"JESSICA JONES" AND THE STATE OF THE MARVEL-NETFLIX PROJECT
The Netflix-Marvel universe has felt, for quite a while now, like it's living on borrowed time. Disney has already announced that these frequently violent, very adult-oriented series won't have a home on their forthcoming branded streaming platform. (It seems likely they'll wind up on Hulu, eventually.) But beyond financial concerns, the creative spark behind the project has seemingly started to dim.
Season 2 of "Daredevil" introduced the terrific Jon Bernthal as Frank Castle, aka The Punisher, but eventually devolved into a seemingly endless string of dark ninjas-in-warehouses fights. "Iron Fist" was almost universally reviled, an awkwardly-directed martial arts showcase with a goofy lead who doesn't look convincing doing martial arts. "The Defenders," the centerpiece series bringing all the characters from the various different shows together, was a complete dud, playing more like an epilogue for the "Daredevil" and "Iron Fist" seasons than a TV EVENT.
(Bernthal's first season of "The Punisher," which we recently reviewed here in Inside Streaming, was a very compelling character study, and examination of PTSD, but still carried along some of the worst tendencies of these shows. Plus, it felt extraordinarily disconnected from the rest of the Marvel-Netflix universe.)
To sum up, going in to this week, the entire Marvel-Netflix relationship felt like old news, a clever idea that had gotten people excited, but then ran its course and naturally fizzled out. It seemed, in many ways, a victim of its own formula: like the comics that preceded them, the shows were good about introducing new characters without straying from a comfortable format. After several years, that format had just started to wear everybody down, and kept new entries from feeling fresh or exciting.
But then this week happened. Marvel/Netflix not only launched the new season of their best series to date, "Jessica Jones," but also teased a new season of their second-best show, "Luke Cage," coming later this year. So it seems there may be a bit of life in this old franchise yet.
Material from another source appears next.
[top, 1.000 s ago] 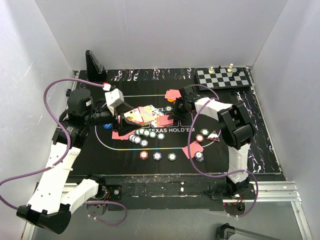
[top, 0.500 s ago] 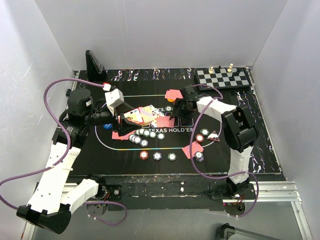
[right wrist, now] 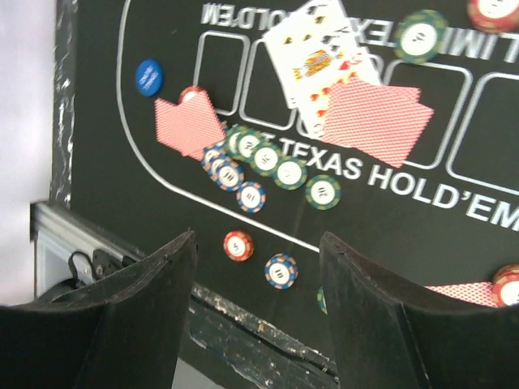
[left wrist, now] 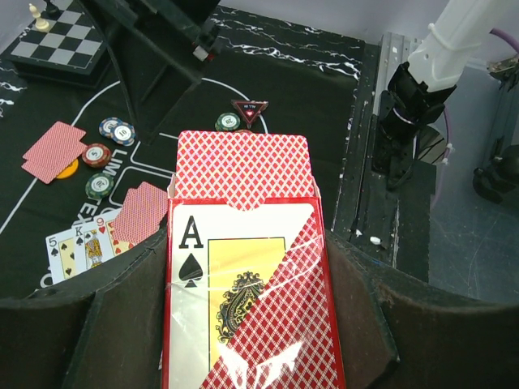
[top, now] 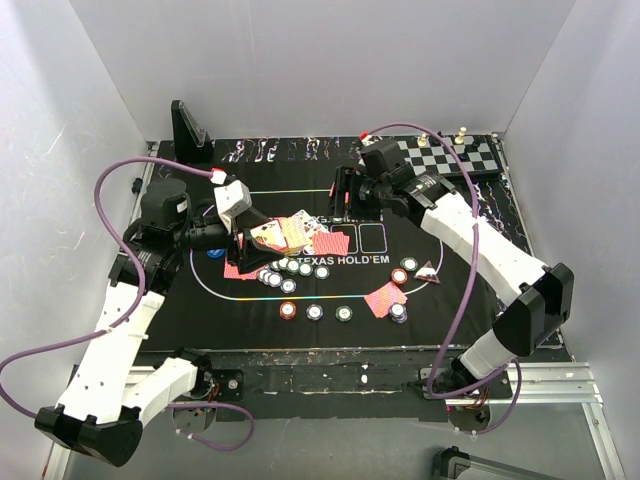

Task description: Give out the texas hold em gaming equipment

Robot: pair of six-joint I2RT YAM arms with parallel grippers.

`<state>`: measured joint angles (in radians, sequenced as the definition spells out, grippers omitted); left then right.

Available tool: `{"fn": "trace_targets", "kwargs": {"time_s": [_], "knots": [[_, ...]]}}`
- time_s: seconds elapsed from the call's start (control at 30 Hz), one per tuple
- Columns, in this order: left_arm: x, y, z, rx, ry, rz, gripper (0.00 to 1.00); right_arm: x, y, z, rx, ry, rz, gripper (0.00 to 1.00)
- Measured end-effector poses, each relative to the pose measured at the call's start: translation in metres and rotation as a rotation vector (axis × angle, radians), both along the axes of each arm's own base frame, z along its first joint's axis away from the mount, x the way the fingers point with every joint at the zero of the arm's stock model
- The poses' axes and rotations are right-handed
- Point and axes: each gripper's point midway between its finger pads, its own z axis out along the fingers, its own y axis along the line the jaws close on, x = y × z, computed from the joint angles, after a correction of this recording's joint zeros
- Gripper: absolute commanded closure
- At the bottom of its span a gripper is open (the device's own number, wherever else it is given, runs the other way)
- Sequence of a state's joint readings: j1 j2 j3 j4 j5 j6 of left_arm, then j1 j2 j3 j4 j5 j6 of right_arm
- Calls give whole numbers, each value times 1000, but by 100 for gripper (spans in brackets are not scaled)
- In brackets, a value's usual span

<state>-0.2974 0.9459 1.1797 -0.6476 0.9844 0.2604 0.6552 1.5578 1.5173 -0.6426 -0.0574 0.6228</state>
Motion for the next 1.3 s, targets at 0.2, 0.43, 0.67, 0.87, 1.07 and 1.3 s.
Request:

If you only vaguely recall the first "Jessica Jones" season... that could be an issue, as the new episodes basically pick right up where S1 left off. A super-quick catch-up: Jessica (Krysten Ritter) is a depressed, alcoholic private investigator with super-strength and a few other largely unspecified metahuman-style abilities. She knows that she got her powers from some long-ago experiment, carried out on her after her parents died in a car accident, but feels traumatized by this memory and refuses to think about it. Her best friend is Trish (Rachael Taylor), a busybody former child star who now hosts a talk radio show and wants only to help. Trish dated a cop/former soldier in Season 1 named Will Simpson (Wil Traval), and it turned out, he had received "combat enhancers" from the same scientist who experimented on Jessica, which made him a super-soldier but also hyper-aggressive and dangerous. As Season 1 ends, Jessica has hired her neighbor Malcolm (Eka Darville) to help run her detective business, Trish has decided to use her talk show to get to the bottom of the sudden arrival of these new NYC supers, and Will is dead. Oh, also Jessica has a tough-as-nails, Machiavellian lawyer named Jeri Hogarth (Carrie-Anne Moss). OK, that basically brings you up to date.
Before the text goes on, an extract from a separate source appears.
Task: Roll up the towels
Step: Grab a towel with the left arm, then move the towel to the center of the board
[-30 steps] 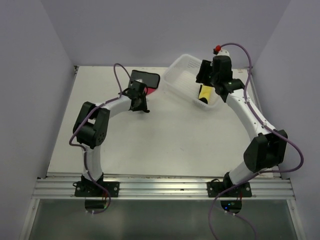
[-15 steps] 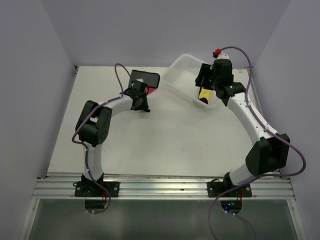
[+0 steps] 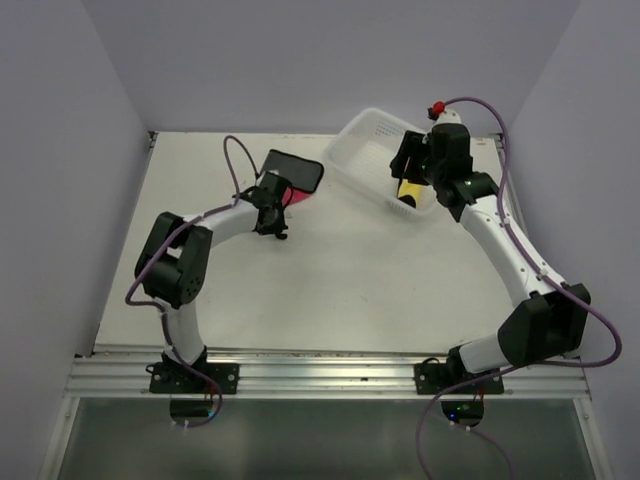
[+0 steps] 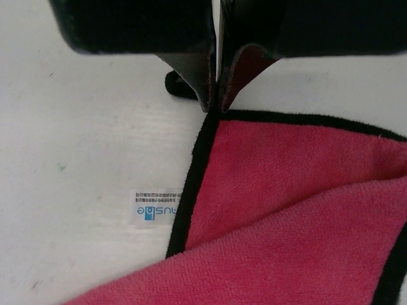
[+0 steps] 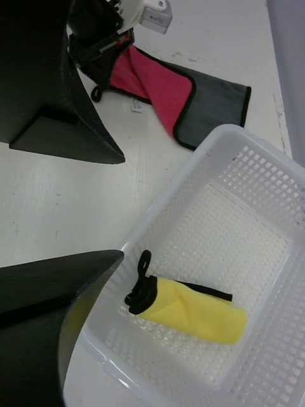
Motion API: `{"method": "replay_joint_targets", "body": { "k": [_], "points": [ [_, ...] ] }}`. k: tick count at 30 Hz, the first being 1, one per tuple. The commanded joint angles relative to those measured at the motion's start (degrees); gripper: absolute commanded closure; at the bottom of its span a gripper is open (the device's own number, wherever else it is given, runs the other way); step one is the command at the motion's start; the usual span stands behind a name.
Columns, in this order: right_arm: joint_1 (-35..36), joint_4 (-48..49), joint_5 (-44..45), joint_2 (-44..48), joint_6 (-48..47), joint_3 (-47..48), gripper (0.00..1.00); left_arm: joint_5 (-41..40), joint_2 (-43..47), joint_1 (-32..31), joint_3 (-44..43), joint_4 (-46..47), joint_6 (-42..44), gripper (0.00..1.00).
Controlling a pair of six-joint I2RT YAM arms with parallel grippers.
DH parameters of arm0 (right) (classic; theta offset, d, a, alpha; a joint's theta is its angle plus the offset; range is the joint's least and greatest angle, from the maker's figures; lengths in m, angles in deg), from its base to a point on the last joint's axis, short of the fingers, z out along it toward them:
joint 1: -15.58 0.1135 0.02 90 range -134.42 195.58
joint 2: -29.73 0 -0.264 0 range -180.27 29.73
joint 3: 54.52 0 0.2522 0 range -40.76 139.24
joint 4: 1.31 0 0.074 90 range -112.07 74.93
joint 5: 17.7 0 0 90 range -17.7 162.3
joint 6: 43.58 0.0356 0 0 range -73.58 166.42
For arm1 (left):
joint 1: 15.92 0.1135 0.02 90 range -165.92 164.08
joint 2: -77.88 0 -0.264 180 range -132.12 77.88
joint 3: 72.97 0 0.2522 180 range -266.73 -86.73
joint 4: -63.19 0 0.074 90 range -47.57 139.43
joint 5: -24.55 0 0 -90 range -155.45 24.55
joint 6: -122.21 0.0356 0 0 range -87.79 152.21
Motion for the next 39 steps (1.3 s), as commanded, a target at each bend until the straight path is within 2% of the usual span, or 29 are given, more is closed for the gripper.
{"method": "replay_joint_targets", "body": {
  "k": [1, 4, 8, 11, 14, 21, 27, 34, 39],
  "points": [
    [2.6, 0.5, -1.1, 5.1, -1.3, -1.5, 0.4, -4.1, 13.2, -1.0, 2.6, -5.2, -0.8, 1.0],
    [6.1, 0.8, 0.6, 7.3, -1.3, -3.4, 0.4, -5.0, 24.7, -4.7, 1.0, -4.4, -0.2, 1.0],
    [9.4, 1.0, 0.9, 9.4, -0.8, -7.1, 0.4, -6.2, 33.9, -10.2, -4.3, -6.1, 1.6, 1.0],
    [11.2, 0.8, 1.0, 10.8, -0.4, -8.8, 0.41, -7.3, 38.9, -10.8, -4.4, -7.7, 1.6, 1.0],
    [12.5, 0.9, 0.2, 12.1, 0.4, -10.9, 0.41, -9.4, 40.8, -10.8, -0.8, -9.5, 1.4, 1.0],
    [14.7, -0.2, -3.1, 13.6, 0.8, -14.8, 0.43, -9.5, 47.6, -10.7, 17.1, -9.6, -3.8, 1.0],
    [15.8, -1.2, -10.9, 14.0, 0.1, -18.5, 0.56, -6.6, 54.4, -10.8, 28.1, -11.0, -7.2, 1.0],
    [20.2, 1.7, -9.9, 11.9, 2.1, -26.4, 0.58, -6.7, 56.5, -10.8, 31.8, -11.6, -8.4, 1.0],
    [24.5, 3.8, -7.9, 5.9, 1.3, -26.5, 0.58, -6.0, 54.2, -10.8, 32.7, -9.9, -8.4, 1.0]
  ]
}}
Like "The Punisher," "Jessica Jones" largely dismisses the "shared universe" concept, focusing instead on its own tiny pocket of that world and the interior lives of its characters. It's much better off for it. You don't need to have seen a minute of "The Defenders" to keep up with everything.
But what's MOST refreshing about "Jones," particularly after the drab "Defenders" and "Iron Fist" seasons, is the lived-in humanity and humor. There's a lot of repetition to a performance like Ritter's here. Jessica is often drunk, almost always sullen and very snarky, and characters like this - who don't let people in, or telegraph their emotions - can often come off on TV shows as boring or one-note. (Jeffrey Dean Morgan is a great actor, but Negan on "Walking Dead" at this point is thoroughly uninteresting, because he just shows up and does the same thing week-after-week. The whole point is that he's unflappable and never alters course.)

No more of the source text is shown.